A look at SSE code generation
August 11th, 2011Recently I needed to code a YUY2 to 8-bit grayscale routine in SSE2. The fragment from the first version I came up with is below:
while (num_pixels >= 32)
{
// y u y v
const __m128i y_0 = _mm_and_si128(y_component_mask, _mm_loadu_si128(src_pixel++));
const __m128i y_1 = _mm_and_si128(y_component_mask, _mm_loadu_si128(src_pixel++));
const __m128i y_2 = _mm_and_si128(y_component_mask, _mm_loadu_si128(src_pixel++));
const __m128i y_3 = _mm_and_si128(y_component_mask, _mm_loadu_si128(src_pixel++));
_mm_store_si128(dst_pixel++, _mm_packus_epi16(y_0, y_1));
_mm_store_si128(dst_pixel++, _mm_packus_epi16(y_2, y_3));
num_pixels -= 32;
}
This seemed simple enough and I thought VC8 would generate efficient code.
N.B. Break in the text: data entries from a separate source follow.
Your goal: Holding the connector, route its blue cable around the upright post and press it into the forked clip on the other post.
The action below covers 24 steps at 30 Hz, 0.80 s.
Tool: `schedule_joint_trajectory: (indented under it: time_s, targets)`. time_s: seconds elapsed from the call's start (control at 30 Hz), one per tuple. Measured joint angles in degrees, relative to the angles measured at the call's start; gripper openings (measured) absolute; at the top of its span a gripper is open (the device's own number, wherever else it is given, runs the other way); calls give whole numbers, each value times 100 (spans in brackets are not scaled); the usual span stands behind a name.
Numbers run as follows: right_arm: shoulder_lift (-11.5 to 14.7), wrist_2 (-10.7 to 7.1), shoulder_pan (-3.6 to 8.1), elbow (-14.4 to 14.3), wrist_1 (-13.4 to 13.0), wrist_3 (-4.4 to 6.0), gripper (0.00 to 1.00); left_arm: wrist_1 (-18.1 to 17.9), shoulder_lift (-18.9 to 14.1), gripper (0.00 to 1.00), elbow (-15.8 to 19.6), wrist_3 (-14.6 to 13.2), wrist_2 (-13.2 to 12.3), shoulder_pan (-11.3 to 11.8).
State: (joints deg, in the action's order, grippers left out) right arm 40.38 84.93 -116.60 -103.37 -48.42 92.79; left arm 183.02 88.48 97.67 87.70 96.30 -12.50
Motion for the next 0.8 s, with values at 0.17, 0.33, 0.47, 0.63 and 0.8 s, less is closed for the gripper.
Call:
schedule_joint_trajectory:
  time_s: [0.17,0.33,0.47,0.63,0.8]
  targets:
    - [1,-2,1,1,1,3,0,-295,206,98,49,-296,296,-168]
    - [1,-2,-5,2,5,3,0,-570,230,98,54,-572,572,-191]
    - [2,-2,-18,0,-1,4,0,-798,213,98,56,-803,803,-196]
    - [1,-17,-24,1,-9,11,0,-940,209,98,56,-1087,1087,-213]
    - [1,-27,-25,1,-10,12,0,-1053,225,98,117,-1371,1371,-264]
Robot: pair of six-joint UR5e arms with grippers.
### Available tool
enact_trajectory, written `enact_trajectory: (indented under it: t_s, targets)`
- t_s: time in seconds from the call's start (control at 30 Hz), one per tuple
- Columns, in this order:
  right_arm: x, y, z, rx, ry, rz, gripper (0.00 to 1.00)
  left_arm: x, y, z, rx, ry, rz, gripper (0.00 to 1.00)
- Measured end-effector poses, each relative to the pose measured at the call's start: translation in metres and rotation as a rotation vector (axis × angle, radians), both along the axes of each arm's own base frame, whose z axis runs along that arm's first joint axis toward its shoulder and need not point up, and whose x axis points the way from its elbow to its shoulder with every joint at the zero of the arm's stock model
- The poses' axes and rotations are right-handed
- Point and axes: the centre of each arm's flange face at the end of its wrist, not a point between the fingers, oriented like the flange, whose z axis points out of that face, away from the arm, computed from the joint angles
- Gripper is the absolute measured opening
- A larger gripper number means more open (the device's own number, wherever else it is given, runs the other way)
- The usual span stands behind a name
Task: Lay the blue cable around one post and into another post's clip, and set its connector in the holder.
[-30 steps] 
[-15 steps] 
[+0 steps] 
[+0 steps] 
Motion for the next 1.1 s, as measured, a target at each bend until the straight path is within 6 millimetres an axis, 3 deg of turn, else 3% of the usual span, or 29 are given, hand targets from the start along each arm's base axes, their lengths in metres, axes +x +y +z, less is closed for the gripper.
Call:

A quick look at the generated assembly shows:
$LL6@yuy2_to_gr: mov edx, eax movdqu xmm4, XMMWORD PTR [edx] add eax, 16 ; 00000010H mov esi, eax movdqu xmm5, XMMWORD PTR [esi] add eax, 16 ; 00000010H mov edi, eax movdqu xmm1, XMMWORD PTR [edi] add eax, 16 ; 00000010H mov edi, eax movdqu xmm2, XMMWORD PTR [edi] movdqa xmm3, xmm0 pand xmm3, xmm4 mov edi, ecx movdqa xmm4, xmm0 pand xmm4, xmm5 packuswb xmm3, xmm4 movdqa XMMWORD PTR [edi], xmm3 add ecx, 16 ; 00000010H movdqa xmm3, xmm0 pand xmm3, xmm1 mov edx, ecx movdqa xmm1, xmm0 add eax, 16 ; 00000010H add ecx, 16 ; 00000010H pand xmm1, xmm2 sub ebx, 32 ; 00000020H sub DWORD PTR tv149[esp+48], 1 packuswb xmm3, xmm1 movdqa XMMWORD PTR [edx], xmm3 jne SHORT $LL6@yuy2_to_gr
Now this code doesn’t look terribly nice. I would have expected the use of the indexed addressing modes.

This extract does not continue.